Not only are the rich different from you and me but they’re also different from the filthy rich. It can take hard work, creativity, perseverance and luck to become a millionaire, but in today’s skewed wealth system, multibillionaires don’t need any of that — their money does all the work to lift them above everyone else.

I’m guessing that being uber-rich is a comfortable feeling — no money worries; you’re set for life!

But is it possible that too rich can be too much, even discombobulating? Imagine being Mark Zuckerberg, who has become richer than Croesus by amalgamating vast troves of nearly everyone’s personal data and then using it piecemeal for global corporations, governments, political groups and who knows who else through his Facebook social media monopoly. Last year, his mass peddling of our privacy put another $27.3 billion in his pocket.

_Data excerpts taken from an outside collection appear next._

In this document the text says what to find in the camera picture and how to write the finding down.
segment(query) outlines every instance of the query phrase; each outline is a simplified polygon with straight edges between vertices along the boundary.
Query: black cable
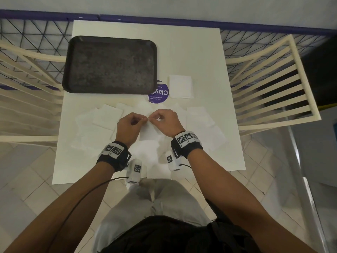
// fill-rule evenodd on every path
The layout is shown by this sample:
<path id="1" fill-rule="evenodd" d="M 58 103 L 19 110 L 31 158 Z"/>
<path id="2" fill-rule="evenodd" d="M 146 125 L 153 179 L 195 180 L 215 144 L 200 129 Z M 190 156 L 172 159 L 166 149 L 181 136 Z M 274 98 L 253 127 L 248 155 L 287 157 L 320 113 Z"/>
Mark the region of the black cable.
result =
<path id="1" fill-rule="evenodd" d="M 187 166 L 187 167 L 190 167 L 190 168 L 191 168 L 191 166 L 188 166 L 188 165 L 186 165 L 186 164 L 179 164 L 179 166 Z"/>
<path id="2" fill-rule="evenodd" d="M 129 177 L 117 177 L 115 179 L 128 179 Z M 68 216 L 65 218 L 65 220 L 63 221 L 62 225 L 60 226 L 60 228 L 57 230 L 54 238 L 52 239 L 51 243 L 49 244 L 48 248 L 47 248 L 47 253 L 48 251 L 50 250 L 50 248 L 52 247 L 57 235 L 59 234 L 59 232 L 61 231 L 62 227 L 65 225 L 65 222 L 67 222 L 67 220 L 69 219 L 70 215 L 74 212 L 74 210 L 76 209 L 76 207 L 81 203 L 81 201 L 88 195 L 90 194 L 92 191 L 94 191 L 95 189 L 99 188 L 100 186 L 106 184 L 106 183 L 109 183 L 110 181 L 112 180 L 115 180 L 115 179 L 110 179 L 108 181 L 105 181 L 103 183 L 100 183 L 99 185 L 95 186 L 93 189 L 91 189 L 89 192 L 87 192 L 79 201 L 78 203 L 74 206 L 74 208 L 69 212 Z"/>

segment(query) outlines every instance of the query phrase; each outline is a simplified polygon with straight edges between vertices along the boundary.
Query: rectangular tray
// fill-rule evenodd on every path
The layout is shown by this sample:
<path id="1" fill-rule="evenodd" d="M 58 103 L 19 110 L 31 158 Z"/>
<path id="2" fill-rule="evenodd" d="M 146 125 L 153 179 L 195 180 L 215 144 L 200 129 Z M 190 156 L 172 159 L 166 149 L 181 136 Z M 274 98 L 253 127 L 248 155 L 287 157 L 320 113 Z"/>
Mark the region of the rectangular tray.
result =
<path id="1" fill-rule="evenodd" d="M 151 94 L 157 88 L 157 47 L 150 40 L 76 36 L 62 86 L 70 93 Z"/>

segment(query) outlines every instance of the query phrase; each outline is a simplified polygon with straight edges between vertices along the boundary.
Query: wrist strap
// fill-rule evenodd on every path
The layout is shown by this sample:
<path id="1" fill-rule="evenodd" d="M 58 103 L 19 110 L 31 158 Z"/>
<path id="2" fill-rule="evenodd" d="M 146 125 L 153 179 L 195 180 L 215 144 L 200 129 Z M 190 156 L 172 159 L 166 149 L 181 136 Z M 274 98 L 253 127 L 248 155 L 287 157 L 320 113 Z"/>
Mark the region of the wrist strap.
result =
<path id="1" fill-rule="evenodd" d="M 131 153 L 128 152 L 126 144 L 120 141 L 114 141 L 107 144 L 96 163 L 103 161 L 113 166 L 115 171 L 121 171 L 127 166 L 130 158 Z"/>
<path id="2" fill-rule="evenodd" d="M 171 141 L 171 148 L 176 158 L 183 156 L 187 159 L 194 149 L 203 149 L 199 138 L 192 131 L 179 133 Z"/>

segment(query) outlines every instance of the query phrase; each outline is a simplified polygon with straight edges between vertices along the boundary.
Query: left hand
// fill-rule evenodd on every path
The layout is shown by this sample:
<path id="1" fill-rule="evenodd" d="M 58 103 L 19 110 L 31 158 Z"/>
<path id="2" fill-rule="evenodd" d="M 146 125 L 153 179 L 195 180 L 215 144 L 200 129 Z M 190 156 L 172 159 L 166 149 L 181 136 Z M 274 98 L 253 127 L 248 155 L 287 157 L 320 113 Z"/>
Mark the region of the left hand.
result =
<path id="1" fill-rule="evenodd" d="M 117 123 L 116 140 L 126 144 L 128 149 L 136 142 L 141 127 L 147 122 L 145 115 L 130 113 Z"/>

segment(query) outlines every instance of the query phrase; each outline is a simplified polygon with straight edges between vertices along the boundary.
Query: leg
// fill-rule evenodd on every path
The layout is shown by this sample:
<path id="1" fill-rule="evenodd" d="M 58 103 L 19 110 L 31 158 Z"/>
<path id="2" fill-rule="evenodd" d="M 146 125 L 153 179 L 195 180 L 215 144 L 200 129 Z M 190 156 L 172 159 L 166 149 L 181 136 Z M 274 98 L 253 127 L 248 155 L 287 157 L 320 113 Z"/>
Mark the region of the leg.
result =
<path id="1" fill-rule="evenodd" d="M 93 252 L 101 251 L 131 227 L 151 216 L 149 190 L 138 184 L 130 187 L 127 195 L 113 207 L 95 233 Z"/>
<path id="2" fill-rule="evenodd" d="M 154 215 L 172 217 L 196 226 L 206 226 L 210 222 L 198 201 L 179 182 L 157 179 L 154 194 Z"/>

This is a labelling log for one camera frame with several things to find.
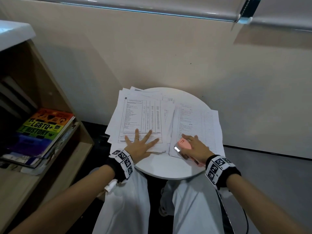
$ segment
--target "white pants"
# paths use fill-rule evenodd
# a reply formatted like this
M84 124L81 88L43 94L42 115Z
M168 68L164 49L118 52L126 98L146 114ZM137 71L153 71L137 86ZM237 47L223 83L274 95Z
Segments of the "white pants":
M160 202L174 215L173 233L224 234L216 191L203 173L168 181ZM106 194L93 234L147 234L149 212L147 180L134 170L126 184Z

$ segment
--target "forearm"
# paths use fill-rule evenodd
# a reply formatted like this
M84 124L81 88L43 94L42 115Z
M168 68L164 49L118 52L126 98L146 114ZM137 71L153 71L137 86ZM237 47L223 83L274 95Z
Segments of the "forearm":
M65 233L114 176L111 167L100 167L40 207L10 234Z
M260 233L306 233L287 213L243 177L233 174L228 177L226 184Z

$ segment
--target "roller blind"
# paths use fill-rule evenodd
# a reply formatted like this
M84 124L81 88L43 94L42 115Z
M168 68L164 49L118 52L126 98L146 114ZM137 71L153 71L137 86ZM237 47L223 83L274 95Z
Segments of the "roller blind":
M44 0L129 11L236 21L245 0Z
M312 0L261 0L251 23L312 30Z

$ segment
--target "black cable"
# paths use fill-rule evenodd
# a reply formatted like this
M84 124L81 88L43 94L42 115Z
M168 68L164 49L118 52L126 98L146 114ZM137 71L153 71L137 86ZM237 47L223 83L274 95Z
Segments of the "black cable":
M248 234L248 231L249 231L249 223L248 223L248 219L247 219L247 214L245 212L245 210L243 209L244 211L244 215L245 215L245 218L246 218L246 222L247 222L247 231L246 231L246 234Z

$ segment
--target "gray floor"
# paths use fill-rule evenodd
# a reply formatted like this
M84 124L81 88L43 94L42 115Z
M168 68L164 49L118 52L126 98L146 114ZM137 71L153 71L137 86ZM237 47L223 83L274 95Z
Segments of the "gray floor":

Imagine. On top of already having billions of bucks tucked away, suddenly, in a single year, here comes 27.3 more gushing into your treasury. Forget fundamental questions about whether you (or anyone) are worthy of such an excessive haul of the world’s wealth. How do you spend it? Mansions, yachts, jets, jewels, your personal island and other trinkets barely dent your multibillionous windfall. Funding political front groups and financing corporate-friendly candidates takes a little chunk of your change, as do some charity donations. And since the Trumpeteers slashed taxes for the corporate rich, far less of your extraordinarily good fortune is diverted to public need and America’s common good.

Thus, the bulk of your booty goes to making you even richer! You buy out other corporations and advanced technologies, and you dump billions into Wall Street, intentionally and artificially jacking up the price of stocks you own. Your wealth expands exponentially; inequality spreads further and faster; and the egalitarian ideals that hold our huge, diverse society together are stretched to the breaking point.

Interestingly, more and more of the uber-rich are comprehending the ultimate consequences of such extreme selfishness, so they’re responding with extreme consumerism. Specifically, they’ve created a boom in the sale of maximum-security, James Bond-ish armored vehicles. Priced in the half-million-dollar range, these rolling fortresses can come with 700 horsepower engines, tailpipe-to-grille anti-blast protection, door handles that can electrocute intruders, roof-mounted gun turrets and room for 10 fully equipped bodyguards.

With names like Marauder and Black Shark, these armored beasts have become the preferred rides of gabillionaires — not to flaunt their fortunes but to fend off the masses they’ve ripped off.